Even though the low-cost revolution is moving from the financial product side to advice, it will be a "good thing" for advisors who can adapt, Vanguard CEO William McNabb told attendees at the ninth annual Inside ETFs conference in Fort Lauderdale, Fla. this morning.

One reason McNabb said he expects pricing pressures to intensify more in the advice business is that there isn't much room left for expense compression on the asset management side. Index equity mutual funds and ETFs now represent 34 percent of all managed equity assets in those two vehicles.

McNabb cited Morningstar data stating 28 percent of advisors were fee-only while only 3 percent were commission-only as evidence that advisors were already adapting. But those who adapt successfully will be the ones who embrace technology while those who don't "will struggle."

Though robo advisors may already have established a floor for how low the price of advice can go, McNabb said comparing their services to many advisors was like "comparing apples to oranges." Volatility conversations are normal, but McNabb questioned whether automated models could communicate as effectively as human advisors when the driver of volatility is China.

Advisors will need to counsel retiring baby boomers to expect lower than historical returns over the next ten years. Vanguard expects a 60 percent equity/40 percent bond portfolio to produce between 5 percent and 7 percent over the next decade and 3 percent to 5 percent after inflation.

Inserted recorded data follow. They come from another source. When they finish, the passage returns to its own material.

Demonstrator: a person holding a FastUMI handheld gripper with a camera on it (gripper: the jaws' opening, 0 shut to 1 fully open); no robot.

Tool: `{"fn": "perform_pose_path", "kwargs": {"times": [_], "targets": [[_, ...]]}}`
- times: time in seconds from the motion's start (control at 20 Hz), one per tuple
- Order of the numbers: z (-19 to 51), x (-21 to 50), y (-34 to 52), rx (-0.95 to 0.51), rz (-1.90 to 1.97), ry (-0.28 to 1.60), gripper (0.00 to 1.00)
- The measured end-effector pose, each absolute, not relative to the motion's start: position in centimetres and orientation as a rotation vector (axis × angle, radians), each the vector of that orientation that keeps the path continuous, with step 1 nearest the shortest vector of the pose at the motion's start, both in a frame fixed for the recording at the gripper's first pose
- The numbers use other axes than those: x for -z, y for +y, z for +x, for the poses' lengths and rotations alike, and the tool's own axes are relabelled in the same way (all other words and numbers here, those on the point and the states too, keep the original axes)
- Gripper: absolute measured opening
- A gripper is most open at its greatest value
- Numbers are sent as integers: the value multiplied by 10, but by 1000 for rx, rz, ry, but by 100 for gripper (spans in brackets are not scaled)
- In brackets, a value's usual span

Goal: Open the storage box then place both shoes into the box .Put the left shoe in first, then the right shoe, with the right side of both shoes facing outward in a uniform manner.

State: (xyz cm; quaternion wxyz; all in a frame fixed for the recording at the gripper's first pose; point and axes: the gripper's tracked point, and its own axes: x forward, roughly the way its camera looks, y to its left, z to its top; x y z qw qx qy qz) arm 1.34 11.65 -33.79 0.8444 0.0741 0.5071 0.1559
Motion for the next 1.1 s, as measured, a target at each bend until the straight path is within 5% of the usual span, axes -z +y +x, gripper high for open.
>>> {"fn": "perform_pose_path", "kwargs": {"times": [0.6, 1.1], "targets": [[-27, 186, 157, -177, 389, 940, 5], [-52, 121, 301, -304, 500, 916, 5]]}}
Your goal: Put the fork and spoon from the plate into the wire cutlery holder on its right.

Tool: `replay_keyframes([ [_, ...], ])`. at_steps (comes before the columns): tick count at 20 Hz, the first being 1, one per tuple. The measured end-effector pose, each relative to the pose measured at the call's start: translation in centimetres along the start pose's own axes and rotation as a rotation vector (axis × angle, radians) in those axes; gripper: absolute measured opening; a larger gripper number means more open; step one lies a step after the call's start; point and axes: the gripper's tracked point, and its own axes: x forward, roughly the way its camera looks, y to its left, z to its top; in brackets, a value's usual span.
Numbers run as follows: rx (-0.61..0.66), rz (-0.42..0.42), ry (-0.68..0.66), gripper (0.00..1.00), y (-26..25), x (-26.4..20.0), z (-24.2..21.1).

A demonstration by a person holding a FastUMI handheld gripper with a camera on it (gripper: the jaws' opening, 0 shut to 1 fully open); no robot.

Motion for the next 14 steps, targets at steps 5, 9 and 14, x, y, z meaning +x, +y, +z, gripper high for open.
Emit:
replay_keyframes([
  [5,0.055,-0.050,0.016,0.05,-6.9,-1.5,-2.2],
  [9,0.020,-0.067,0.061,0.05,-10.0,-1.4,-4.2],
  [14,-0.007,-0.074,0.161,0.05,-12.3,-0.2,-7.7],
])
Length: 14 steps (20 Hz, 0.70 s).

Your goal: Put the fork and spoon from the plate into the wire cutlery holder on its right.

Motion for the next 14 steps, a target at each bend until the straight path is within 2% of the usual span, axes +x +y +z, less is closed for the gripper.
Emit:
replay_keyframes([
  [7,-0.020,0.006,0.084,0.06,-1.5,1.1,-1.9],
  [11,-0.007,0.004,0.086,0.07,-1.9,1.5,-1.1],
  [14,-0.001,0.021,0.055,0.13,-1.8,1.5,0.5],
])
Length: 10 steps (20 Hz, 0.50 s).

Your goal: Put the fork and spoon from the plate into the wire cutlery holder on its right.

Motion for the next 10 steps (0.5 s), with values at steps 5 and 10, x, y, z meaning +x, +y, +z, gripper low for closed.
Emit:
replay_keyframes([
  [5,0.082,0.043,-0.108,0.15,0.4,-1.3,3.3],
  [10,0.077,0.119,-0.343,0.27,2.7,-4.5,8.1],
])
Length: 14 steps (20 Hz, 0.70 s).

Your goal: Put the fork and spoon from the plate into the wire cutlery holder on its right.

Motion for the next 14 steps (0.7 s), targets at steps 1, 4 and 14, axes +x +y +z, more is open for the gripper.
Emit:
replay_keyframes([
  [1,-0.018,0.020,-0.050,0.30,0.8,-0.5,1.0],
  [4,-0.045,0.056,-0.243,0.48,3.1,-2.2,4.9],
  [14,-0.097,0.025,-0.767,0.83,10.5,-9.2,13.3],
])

In a subsequent session, Vanguard's inflation expectations were implicitly challenged. Robert Boyda, head of global asset allocation at John Hancock Asset Management, said he expects virtually no inflation over the next five years. "The Fed has been fighting inflation for 35 years and they succeeded, maybe oversucceeded," he noted.

In this context, clients who receive 4.75 percent real returns on equities and 2 percent real returns on bonds are getting "a good deal."